To address socio-demographic biases, the researchers dynamically adjusted the percentage of training records sampled from each demographic group during model training to minimize differences in prediction error (RMSE) between groups. While this reduced many significant demographic differences, some biases remained, notably for Hispanic/Latino and Native Hawaiian or Pacific Islander participants.

For seasonal biases, the study recognized that street-view images taken during different times of the year (e.g., summer vs. winter) could significantly influence perceived quality due to changes in vegetation, sky conditions, and lighting. To counter this, they applied monthly temporal adjustments to the built environment quality scores.
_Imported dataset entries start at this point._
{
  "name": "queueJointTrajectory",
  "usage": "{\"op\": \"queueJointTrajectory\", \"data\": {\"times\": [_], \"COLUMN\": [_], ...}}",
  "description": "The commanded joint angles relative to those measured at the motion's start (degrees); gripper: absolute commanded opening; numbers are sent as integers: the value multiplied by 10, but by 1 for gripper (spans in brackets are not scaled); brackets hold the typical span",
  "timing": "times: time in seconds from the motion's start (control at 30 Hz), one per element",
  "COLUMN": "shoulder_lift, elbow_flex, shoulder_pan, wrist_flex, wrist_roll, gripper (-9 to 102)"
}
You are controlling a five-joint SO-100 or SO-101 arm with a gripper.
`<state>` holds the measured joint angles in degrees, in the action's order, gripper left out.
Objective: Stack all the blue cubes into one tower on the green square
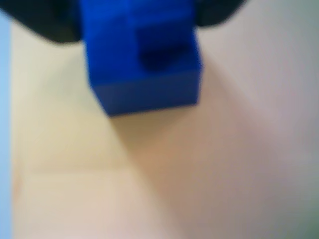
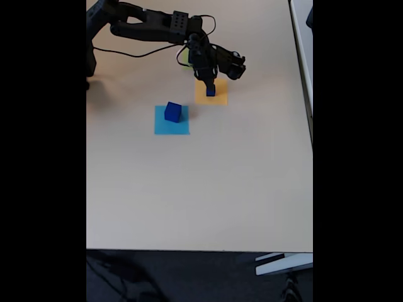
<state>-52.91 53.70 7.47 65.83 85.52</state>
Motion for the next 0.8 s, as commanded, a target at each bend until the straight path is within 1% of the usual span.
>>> {"op": "queueJointTrajectory", "data": {"times": [0.0,0.13,0.27,0.33,0.4,0.47,0.63,0.73,0.77], "shoulder_lift": [-33,-34,-38,-30,-16,-8,1,2,2], "elbow_flex": [-50,-98,-157,-196,-223,-223,-197,-177,-171], "shoulder_pan": [-7,-23,-52,-70,-91,-110,-139,-148,-150], "wrist_flex": [-4,-11,-41,-54,-55,-61,-66,-65,-63], "wrist_roll": [4,16,39,65,113,156,208,227,231], "gripper": [14,15,16,16,15,16,16,31,32]}}
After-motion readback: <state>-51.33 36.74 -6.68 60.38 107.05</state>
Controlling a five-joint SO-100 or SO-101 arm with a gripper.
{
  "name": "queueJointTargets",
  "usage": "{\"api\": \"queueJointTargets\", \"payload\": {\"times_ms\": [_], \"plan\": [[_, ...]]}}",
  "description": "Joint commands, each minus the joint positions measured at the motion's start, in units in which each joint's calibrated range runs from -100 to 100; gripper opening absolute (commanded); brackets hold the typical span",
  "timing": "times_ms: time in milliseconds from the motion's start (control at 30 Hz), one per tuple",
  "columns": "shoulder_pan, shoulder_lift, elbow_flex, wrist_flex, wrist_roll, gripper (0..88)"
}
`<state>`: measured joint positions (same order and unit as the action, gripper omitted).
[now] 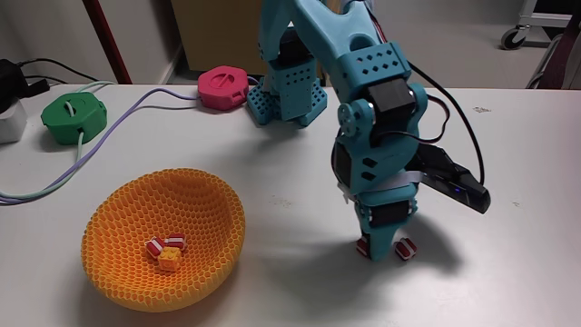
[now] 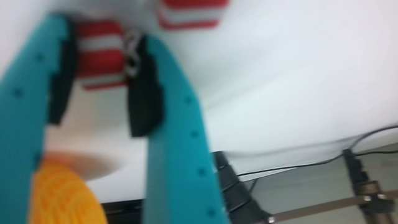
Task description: Place cube pieces into the yellow basket
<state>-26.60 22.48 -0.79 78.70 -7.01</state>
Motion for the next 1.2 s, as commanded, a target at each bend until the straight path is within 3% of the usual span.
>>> {"api": "queueJointTargets", "payload": {"times_ms": [0,233,467,533,567,600,633,900,1033,1167], "plan": [[4.3,-9.3,-7.5,6.7,0.4,0.0],[25.4,-24.4,-21.7,17.7,4.1,0.0],[41.2,-26.8,0.7,5.5,8.0,0.0],[43.3,-26.8,4.1,3.5,6.9,13.3],[44.2,-26.8,5.1,3.4,5.4,27.7],[44.6,-26.8,5.5,3.8,4.8,36.4],[44.8,-26.8,5.5,4.3,4.6,40.6],[38.2,-29.4,-3.0,11.0,4.8,42.2],[24.8,-30.2,-1.1,14.6,5.0,27.4],[10.1,-29.9,4.8,12.6,3.6,22.8]]}}
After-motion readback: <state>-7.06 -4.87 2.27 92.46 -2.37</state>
These adjustments were positive for winter months and negative for summer months, reflecting the hypothesis that models were influenced by seasonal visual cues.

Which built environment quality metric had the highest and lowest model accuracy, and why?

The "nature quality" metric had the highest model accuracy at 73.1%, while "safety from crime" had the lowest accuracy at 58.9%.

Nature quality likely achieved higher accuracy because it is driven by visually identifiable features such as vegetation density, tree types, greenness, and spatial arrangement of natural elements, which are clearly captured in street-view imagery. In contrast, perceptions of safety from crime are more subtle, context-dependent, and socially constructed. They can involve cues not easily visible in static images, such as signs of disorder, socio-cultural context, or historical crime events. This makes it more challenging for computer vision models relying solely on visual input to accurately predict safety from crime.

What are the potential applications and implications of these nationwide built environment quality estimates?

These nationwide estimates of built environment quality have significant implications for several fields:

  • Epidemiological Research: The data can inform studies investigating how environmental factors influence health outcomes, allowing researchers to differentiate quality-based assessments from purely quantitative indicators of the environment. This can lead to a deeper understanding of environmental determinants of health.
  • Urban Planning Strategies: Urban planners can use these metrics to prioritize and design targeted infrastructure improvements. For example, they can identify areas needing enhanced green space quality or the creation of safer, more pedestrian-friendly environments.
  • Public Health Interventions: Public health practitioners can leverage this data to develop novel interventions aimed at improving community well-being. By understanding how people perceive their surroundings, interventions can be tailored to increase physical activity, reduce stress, and improve overall physical and mental health.

How does this study advance previous work in quantifying urban perception using street-view imagery?

This study significantly advances previous work by providing comprehensive, nationwide estimates of multiple built environment quality metrics, rather than focusing on single cities or limited geographical scopes. Crucially, it explicitly evaluates and corrects for socio-demographic, geographic, and seasonal biases, which were limitations in earlier foundational studies. By generating standardized and comprehensive data from 36 million street-view locations across the U.S. at four distinct time points (2008, 2012, 2016, and 2020), the study enhances methodological rigor and provides broadly applicable data for large-scale research and practical applications.